10. If you could only eat one thing for the rest of your life, what would it be?
Error 404… Not answering this, just thinking about the answer is torturing me.
11. What is your biggest regret in life?
I went to a local and very, very conservative Catholic school for my primary and secondary school life. I felt I would’ve enjoyed and appreciated school much more if I had gone to an international school.
12. What do you hate most about living in Hong Kong?
The humidity. No matter how much time I spend doing my hair, the moment I step out of my room to non-climate-controlled places, my hair will fall flat.
13. What is the top destination on your bucket list?
Latin America. I had planned to visit September or October 2020, but had to cancel for obvious reasons.
14. If you were a TV show character, who would you be and why?
Blair Waldorf. We’re both fiercely loyal, like to be in charge and would go to great lengths to help our friends.
15. What is your greatest fear?
Another year of Covid, closed borders and masked life.
16. When did you last ride the Star Ferry? What were you doing/where did you go?
I do not remember when exactly, but I take the Star Ferry quite often. Most of the time (given that the weather is not disgusting), I would always walk to Central Pier after dinner to digest a little, then taxi back home from Tsim Sha Tsui.
17. What is your biggest guilty pleasure?
McDonald’s chicken nuggets.
18. What is one movie everyone should see?
Pretty Woman. I dream of being picked up by a nice, ravishingly handsome billionaire every day.
19. What’s your favourite tradition?
My birthday month when all my friends would take me out for dinners at nice restaurants.
20. If you could snap your fingers and fix one thing about the world, what would it be?
The final season of Game of Thrones.
21. If you could live anywhere else in the world, where would it be?
Barcelona. After living there for 6 months, I am very climatised to the daily siesta.
22. What makes someone a real Hongkonger?
You don’t #homekong or #hongkonger on your Instagram.
23. If you could invite any five people in the world to your dream dinner party, who would they be?
Queen Elizabeth, Kate Middleton, Meghan Markle and Oprah Winfrey, just a simple family dinner. Oh wait, that’s four only. Perhaps Taylor Swift as well, so I can get a song out of it.
24. What’s your favourite childhood memory?
When I was able to eat anything I wanted and not have to worry about getting fat.
25. Where do you go when you want to be alone?
If you asked me this question two years ago, the answer would be more fabulous, a spontaneous trip to ANYWHERE. Now, the answer would be my toilet.
26. What’s the best or worst career advice you’ve ever received?

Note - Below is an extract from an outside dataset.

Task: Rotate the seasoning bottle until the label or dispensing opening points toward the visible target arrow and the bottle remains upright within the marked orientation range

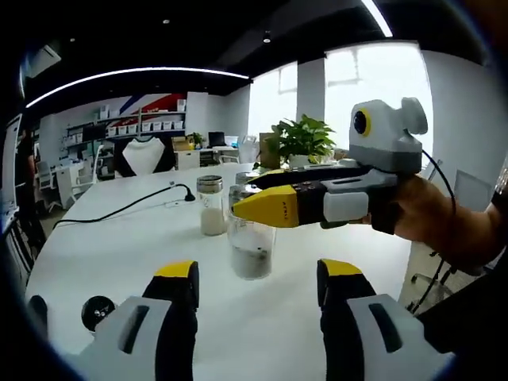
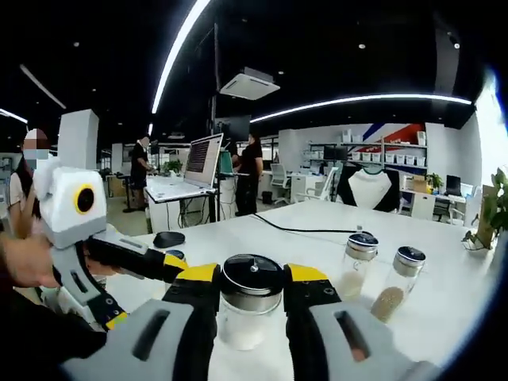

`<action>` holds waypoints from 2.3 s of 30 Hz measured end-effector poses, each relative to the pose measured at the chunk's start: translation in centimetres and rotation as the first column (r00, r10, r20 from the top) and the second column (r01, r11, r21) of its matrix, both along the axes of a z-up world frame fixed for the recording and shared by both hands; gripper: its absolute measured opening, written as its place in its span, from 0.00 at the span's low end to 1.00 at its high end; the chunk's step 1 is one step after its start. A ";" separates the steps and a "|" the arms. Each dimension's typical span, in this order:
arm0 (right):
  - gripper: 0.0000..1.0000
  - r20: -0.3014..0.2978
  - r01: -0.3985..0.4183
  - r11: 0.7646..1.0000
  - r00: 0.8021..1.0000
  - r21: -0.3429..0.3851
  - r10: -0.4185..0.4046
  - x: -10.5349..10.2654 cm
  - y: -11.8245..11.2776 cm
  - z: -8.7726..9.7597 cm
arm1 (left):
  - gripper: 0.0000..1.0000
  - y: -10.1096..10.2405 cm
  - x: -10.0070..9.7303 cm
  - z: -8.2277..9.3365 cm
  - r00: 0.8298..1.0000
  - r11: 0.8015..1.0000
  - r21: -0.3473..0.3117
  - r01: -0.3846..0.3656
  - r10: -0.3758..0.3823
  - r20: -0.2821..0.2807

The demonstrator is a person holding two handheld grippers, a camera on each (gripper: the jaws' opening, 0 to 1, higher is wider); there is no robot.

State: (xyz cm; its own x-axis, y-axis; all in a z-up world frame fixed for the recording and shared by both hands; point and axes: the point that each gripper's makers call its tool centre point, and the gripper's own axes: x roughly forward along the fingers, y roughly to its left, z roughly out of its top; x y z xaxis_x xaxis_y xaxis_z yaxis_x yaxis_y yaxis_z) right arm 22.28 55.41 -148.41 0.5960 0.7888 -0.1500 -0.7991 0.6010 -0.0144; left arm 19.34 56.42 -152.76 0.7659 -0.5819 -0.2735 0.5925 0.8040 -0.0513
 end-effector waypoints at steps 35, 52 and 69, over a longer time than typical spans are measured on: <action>0.29 -0.002 -0.017 0.993 1.000 0.121 0.018 -4.5 -0.2 3.2 | 0.36 -3.4 -0.4 2.2 0.992 0.998 0.006 0.069 -0.069 0.101; 0.28 -0.047 -0.033 0.975 0.998 0.219 0.045 -4.2 -0.2 3.7 | 0.36 -2.8 -0.4 2.7 0.994 1.000 0.021 0.000 -0.002 0.110; 0.28 -0.009 -0.308 0.937 0.949 0.165 0.314 -6.3 0.2 4.4 | 0.37 -3.9 -1.6 3.4 0.985 0.989 -0.001 0.146 -0.146 0.092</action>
State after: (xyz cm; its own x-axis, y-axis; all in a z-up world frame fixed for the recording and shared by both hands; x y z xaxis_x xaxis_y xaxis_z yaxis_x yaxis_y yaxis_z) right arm 16.02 55.58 -144.03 0.3138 0.9492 -0.0231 -0.9448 0.3145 0.0918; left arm 17.70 52.49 -149.38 0.6942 -0.6911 -0.2011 0.7060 0.7082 0.0028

When I was working at Hotel Arts in Barcelona, I saw my colleague casually picking up a tray of glasses. I tried to do the same. Unfortunately, it was way heavier than I thought, so I slipped and let go of the tray. The sound of breaking glass filled the entire banquet hall, and my manager ran over and told me, “Nicholas, you gotta stop doing this.” I took that advice to heart and left the F&B service industry completely.
27. If you could do it all over again, what is one thing you would do differently?
I would have bought Bitcoin in 2019.